## Task description
Quote exactly and only this range of lines in the data below: the line that holds "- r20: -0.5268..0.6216" to the line that holds "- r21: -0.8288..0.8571", both included.

-*-

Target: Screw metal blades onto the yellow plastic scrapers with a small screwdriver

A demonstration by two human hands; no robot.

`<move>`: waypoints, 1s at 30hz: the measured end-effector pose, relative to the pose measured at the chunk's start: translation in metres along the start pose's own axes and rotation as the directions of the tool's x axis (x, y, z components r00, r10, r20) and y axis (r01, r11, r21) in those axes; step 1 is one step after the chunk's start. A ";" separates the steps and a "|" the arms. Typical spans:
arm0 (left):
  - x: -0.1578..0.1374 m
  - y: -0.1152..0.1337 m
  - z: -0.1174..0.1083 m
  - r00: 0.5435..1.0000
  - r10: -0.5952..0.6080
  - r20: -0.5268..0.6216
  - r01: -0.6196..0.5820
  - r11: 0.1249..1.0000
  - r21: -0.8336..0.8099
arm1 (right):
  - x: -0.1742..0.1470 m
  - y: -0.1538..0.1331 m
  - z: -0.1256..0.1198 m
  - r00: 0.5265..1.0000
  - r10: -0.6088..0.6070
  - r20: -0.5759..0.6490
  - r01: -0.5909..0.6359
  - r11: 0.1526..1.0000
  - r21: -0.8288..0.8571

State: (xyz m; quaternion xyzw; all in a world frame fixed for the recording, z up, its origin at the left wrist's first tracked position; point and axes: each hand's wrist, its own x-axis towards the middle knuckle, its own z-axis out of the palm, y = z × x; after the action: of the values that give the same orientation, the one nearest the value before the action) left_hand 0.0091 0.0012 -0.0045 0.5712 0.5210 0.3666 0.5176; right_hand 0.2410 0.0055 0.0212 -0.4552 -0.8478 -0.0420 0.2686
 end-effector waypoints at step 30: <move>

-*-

## Task output
  - r20: -0.5268..0.6216
  - r01: -0.6196..0.5820
  - r11: 0.1249..1.0000
  - r21: -0.8336..0.8099
arm1 (right):
  - x: -0.1742..0.1470 m
  - y: -0.1538..0.1331 m
  - z: -0.1256..0.1198 m
  - r00: 0.5265..1.0000
  - r10: -0.6088..0.6070
  - r20: -0.5759..0.6490
  - r01: -0.5909..0.6359
  - r11: 0.1526..1.0000
  - r21: -0.8288..0.8571

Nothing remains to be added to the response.